Soffro tantissimo il mio rapporto con Instagram, Facebook, soprattutto nei momenti in cui non lavoro la cosa che mi capita di fare è aprire il profilo degli altri. Ti compaiono queste storie in cui sembra che tutti stiano meglio di te e che se non lavori è perché dipende da te. In realtà sono molto fatalista e credo molto nel destino, penso che arriverà il ruolo giusto. Ad esempio, l’hai visto “Imma Tataranni”?

Si.

tu mi dici com’è possibile che Vanessa Scalera sia stata conosciuta al pubblico soltanto adesso. Pensa come c’è arrivata lì? Con che preparazione! Che cuore! Con quanta fatica! Quanti “no”! Ho visto una sua intervista dove diceva che ha fatto cinque provini per questo ruolo e sono rimasta sbalordita. Delle volte penso che ci sia un tempo per maturare ed è bello quando esci fuori e hai la consapevolezza di esserlo. Questo lavoro per me non è solo una passione ma anche una valvola di sfogo. Spesso mi chiedono “Qual è il tuo hobby?” per me recitare è il mio lavoro, il mio hobby, la mia passione è il posto dove sento che mi riempio. Voglio vivere tantissime cose per portarle nel mio lavoro, anche gli occhi dei miei nipoti per me sono importanti da ricordare quando mi approccio a determinate cose. La parte poetica di questo lavoro è quella che ti devi tenere stretta perché la prima cosa che ti viene è avere paura di non fare. Il mio obiettivo è svolgere questo lavoro finché sono vecchia.

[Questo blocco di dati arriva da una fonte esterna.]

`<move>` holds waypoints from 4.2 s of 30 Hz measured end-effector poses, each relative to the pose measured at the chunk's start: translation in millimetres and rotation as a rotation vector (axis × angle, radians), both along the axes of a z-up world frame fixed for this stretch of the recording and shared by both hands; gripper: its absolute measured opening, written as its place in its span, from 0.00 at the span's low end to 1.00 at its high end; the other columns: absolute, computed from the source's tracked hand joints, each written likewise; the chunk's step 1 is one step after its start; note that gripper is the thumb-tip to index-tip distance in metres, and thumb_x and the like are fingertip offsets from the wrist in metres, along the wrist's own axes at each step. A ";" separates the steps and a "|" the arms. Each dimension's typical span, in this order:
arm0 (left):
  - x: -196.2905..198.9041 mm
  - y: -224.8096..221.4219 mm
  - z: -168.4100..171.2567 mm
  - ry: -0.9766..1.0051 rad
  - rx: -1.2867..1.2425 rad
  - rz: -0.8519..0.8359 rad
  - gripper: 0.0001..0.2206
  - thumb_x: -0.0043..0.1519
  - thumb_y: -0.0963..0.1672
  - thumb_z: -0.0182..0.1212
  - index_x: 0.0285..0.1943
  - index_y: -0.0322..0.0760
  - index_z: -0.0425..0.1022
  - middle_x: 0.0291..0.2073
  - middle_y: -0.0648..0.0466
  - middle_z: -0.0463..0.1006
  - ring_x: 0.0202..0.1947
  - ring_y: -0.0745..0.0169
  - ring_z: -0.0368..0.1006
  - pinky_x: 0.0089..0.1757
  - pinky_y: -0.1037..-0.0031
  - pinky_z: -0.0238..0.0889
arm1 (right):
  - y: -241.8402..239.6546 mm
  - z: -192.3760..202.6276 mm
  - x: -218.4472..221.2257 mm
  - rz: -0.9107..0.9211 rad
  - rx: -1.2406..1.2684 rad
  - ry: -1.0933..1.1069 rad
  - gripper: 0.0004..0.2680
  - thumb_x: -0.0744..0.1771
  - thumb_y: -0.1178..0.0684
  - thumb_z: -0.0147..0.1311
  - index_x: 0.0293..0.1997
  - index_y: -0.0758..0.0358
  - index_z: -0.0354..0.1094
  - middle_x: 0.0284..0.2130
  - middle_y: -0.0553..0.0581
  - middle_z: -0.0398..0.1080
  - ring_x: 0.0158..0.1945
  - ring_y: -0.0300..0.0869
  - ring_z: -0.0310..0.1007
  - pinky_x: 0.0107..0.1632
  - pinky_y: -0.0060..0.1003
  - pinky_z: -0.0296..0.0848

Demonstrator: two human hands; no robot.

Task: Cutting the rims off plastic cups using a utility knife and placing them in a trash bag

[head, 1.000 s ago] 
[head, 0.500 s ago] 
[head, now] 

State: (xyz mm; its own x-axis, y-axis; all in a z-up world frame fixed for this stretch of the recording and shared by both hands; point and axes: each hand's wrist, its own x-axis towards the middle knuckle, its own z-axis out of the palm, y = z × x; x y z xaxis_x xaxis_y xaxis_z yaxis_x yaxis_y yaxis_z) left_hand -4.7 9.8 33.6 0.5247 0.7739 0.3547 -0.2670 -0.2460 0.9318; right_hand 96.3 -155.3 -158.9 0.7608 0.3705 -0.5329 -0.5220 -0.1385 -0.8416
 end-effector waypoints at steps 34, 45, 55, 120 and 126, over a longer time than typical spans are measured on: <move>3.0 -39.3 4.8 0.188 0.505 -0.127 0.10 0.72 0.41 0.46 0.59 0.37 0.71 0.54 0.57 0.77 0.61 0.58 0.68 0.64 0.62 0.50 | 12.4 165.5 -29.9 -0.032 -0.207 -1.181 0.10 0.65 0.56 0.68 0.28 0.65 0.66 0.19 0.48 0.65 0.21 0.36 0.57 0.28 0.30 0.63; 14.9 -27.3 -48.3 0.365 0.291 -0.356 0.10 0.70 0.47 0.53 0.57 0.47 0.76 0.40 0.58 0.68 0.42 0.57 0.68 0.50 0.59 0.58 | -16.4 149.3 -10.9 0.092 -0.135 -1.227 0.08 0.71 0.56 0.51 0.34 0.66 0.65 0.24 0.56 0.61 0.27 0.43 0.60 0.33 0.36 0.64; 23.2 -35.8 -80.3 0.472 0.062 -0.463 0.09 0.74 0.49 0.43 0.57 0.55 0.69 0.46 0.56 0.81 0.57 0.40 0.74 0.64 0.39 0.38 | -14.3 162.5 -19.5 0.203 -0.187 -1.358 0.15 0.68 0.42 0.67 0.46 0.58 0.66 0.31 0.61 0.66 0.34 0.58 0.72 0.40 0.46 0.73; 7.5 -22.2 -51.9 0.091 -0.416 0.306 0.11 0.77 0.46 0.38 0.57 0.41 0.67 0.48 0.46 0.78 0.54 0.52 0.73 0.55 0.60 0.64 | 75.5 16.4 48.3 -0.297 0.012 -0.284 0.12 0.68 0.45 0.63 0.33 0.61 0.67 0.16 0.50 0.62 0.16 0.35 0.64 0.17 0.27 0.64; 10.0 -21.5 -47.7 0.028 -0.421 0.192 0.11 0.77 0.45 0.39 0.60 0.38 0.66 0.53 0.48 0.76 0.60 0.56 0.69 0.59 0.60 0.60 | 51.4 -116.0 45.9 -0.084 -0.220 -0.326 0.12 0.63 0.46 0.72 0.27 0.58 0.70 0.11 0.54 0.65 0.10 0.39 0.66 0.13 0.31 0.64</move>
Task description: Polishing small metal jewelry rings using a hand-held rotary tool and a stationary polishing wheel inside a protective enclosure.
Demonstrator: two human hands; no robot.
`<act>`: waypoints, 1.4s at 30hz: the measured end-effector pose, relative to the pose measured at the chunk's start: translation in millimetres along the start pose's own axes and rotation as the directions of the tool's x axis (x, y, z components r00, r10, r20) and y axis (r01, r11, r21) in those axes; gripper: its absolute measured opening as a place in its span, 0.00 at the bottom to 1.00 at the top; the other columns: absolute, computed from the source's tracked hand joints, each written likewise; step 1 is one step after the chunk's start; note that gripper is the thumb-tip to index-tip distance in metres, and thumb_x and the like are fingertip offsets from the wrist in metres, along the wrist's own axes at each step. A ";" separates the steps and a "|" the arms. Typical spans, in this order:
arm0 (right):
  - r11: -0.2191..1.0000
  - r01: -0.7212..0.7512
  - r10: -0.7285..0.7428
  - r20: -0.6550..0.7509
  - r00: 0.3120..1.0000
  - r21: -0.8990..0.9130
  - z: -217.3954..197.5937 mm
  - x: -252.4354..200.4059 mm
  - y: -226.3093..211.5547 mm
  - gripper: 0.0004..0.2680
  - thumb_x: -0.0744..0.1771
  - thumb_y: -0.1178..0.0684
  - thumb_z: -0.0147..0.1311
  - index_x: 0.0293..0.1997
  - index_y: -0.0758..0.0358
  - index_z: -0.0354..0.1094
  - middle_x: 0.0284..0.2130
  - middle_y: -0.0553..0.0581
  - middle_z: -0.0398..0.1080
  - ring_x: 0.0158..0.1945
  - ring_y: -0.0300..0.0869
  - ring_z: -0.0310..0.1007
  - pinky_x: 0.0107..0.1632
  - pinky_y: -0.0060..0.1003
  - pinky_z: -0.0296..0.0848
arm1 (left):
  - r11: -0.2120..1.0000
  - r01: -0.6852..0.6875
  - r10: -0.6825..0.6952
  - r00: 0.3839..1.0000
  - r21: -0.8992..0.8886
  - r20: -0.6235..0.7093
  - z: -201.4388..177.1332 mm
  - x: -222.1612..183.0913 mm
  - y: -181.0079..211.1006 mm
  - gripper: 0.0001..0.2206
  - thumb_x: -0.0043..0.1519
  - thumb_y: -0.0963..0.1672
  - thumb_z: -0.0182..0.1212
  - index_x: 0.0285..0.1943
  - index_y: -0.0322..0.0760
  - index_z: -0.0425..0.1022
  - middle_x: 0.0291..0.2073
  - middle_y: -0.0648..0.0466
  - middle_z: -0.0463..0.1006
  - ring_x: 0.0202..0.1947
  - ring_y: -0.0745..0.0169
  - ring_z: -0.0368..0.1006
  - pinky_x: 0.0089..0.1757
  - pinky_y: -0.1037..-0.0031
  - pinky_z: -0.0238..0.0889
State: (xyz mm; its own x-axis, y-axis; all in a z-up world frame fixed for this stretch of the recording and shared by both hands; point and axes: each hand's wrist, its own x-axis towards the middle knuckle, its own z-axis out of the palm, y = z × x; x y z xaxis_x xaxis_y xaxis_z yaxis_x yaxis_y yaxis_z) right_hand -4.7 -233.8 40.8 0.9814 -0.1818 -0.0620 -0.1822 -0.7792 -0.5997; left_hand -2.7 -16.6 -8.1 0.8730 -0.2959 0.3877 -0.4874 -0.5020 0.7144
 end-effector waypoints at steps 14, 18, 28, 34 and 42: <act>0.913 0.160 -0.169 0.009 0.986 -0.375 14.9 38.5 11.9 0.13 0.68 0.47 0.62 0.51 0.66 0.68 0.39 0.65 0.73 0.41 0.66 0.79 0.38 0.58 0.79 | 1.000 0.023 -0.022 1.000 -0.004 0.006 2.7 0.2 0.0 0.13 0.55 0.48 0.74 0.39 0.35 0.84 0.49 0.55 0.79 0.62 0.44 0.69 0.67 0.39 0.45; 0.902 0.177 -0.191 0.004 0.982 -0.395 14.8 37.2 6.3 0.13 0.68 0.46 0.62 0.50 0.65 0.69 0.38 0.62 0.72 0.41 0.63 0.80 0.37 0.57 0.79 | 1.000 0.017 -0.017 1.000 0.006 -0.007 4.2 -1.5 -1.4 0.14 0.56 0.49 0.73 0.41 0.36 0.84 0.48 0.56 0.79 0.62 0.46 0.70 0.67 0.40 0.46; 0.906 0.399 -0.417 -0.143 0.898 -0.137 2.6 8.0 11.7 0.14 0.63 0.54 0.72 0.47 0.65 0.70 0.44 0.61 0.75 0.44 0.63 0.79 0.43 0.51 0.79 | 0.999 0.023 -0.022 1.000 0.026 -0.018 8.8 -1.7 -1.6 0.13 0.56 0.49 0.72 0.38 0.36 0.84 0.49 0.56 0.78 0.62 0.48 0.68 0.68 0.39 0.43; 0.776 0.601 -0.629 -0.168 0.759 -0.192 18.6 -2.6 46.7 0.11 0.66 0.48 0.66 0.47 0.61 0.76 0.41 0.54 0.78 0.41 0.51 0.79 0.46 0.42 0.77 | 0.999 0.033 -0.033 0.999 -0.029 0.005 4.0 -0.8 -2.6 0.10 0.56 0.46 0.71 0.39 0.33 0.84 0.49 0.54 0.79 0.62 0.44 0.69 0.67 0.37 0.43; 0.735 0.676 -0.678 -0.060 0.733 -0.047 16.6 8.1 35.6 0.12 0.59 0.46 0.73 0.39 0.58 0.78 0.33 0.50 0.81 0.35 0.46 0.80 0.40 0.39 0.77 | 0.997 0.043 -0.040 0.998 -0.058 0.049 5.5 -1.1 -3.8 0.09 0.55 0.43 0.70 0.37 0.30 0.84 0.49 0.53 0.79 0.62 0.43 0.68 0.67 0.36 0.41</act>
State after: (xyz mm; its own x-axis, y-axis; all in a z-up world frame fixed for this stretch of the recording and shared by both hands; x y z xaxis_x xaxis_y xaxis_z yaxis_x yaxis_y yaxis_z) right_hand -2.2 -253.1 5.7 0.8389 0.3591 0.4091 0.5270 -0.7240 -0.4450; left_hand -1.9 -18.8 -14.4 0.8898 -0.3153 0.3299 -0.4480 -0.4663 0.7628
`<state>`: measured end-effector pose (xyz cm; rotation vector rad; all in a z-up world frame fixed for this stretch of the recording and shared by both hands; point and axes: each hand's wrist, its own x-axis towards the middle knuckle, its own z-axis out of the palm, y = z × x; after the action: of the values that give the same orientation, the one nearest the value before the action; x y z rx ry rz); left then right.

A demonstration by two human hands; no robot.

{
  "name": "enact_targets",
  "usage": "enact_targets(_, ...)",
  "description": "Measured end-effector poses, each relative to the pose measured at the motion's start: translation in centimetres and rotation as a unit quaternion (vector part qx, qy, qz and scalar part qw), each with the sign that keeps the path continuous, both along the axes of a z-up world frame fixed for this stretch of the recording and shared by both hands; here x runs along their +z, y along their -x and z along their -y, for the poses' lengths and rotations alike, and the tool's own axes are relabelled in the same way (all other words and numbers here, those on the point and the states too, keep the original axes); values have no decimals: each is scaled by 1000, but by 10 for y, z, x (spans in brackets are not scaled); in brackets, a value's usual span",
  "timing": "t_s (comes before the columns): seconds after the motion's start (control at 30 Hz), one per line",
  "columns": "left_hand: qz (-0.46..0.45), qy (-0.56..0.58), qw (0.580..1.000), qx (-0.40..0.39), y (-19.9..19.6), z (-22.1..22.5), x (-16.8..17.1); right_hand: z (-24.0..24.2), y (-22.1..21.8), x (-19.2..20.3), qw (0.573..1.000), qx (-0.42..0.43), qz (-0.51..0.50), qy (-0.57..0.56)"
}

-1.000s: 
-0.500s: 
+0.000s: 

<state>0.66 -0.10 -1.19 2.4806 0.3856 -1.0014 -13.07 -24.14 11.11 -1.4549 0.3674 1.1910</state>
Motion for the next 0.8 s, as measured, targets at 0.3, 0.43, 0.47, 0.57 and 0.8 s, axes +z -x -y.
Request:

Beh, come si dice a Roma: “magari ce cascano”

(con determinazione) Io sto facendo di tutto affinché “ci caschino”. Ci sono dei momenti in cui mi spaccherei la testa verso il muro perché smanio dalla voglia di fare, ma mi devo dare pace. C’è questa parola che è spesso sconosciuta “pazienza” è questa la mia passione e sto cercando di avercela.

Ti capitano dei momenti di crollo? Quando si spegne questo fuoco come lo riprendi?

Non è che si spegne e si riaccende. Ti fa gioire e soffrire. Se ami una cosa e c’è quell’amore, puoi fare finta di niente, fare finta di non sentire, puoi metterlo da parte, perché la mente può essere una grande amica e una grande nemica. In quei momenti penso che “non tocca a me”, ma non mi sento perduta. Nonostante è capitato di dire a me stessa “non ce la farai mai” ma alla fine non ci credo neanche io. Penso che Dio non ti faccia desiderare niente che non possa essere realizzato. Poi magari non credi in Dio e lo chiami come vuoi ma in generale, se hai lo spazio per contenere, le cose arrivano.
A volte penso che tutta la vita ti porta a fare spazio, diventare dentro sempre più grande, più lo diventi e più cose puoi mettere. Con la maturità scegli cosa vuoi togliere, cosa mettere, cosa aggiungere, quale spazio puoi lasciare per sorprenderti. Di sicuro non smetterò di fare questo lavoro per sentirmi dire dei no.


Ed è questo quello che ci auguriamo per te, continua a farci emozionare e come dice Confucio “Scegli il lavoro che ami e non lavorerai neanche un giorno in tutta la tua vita”.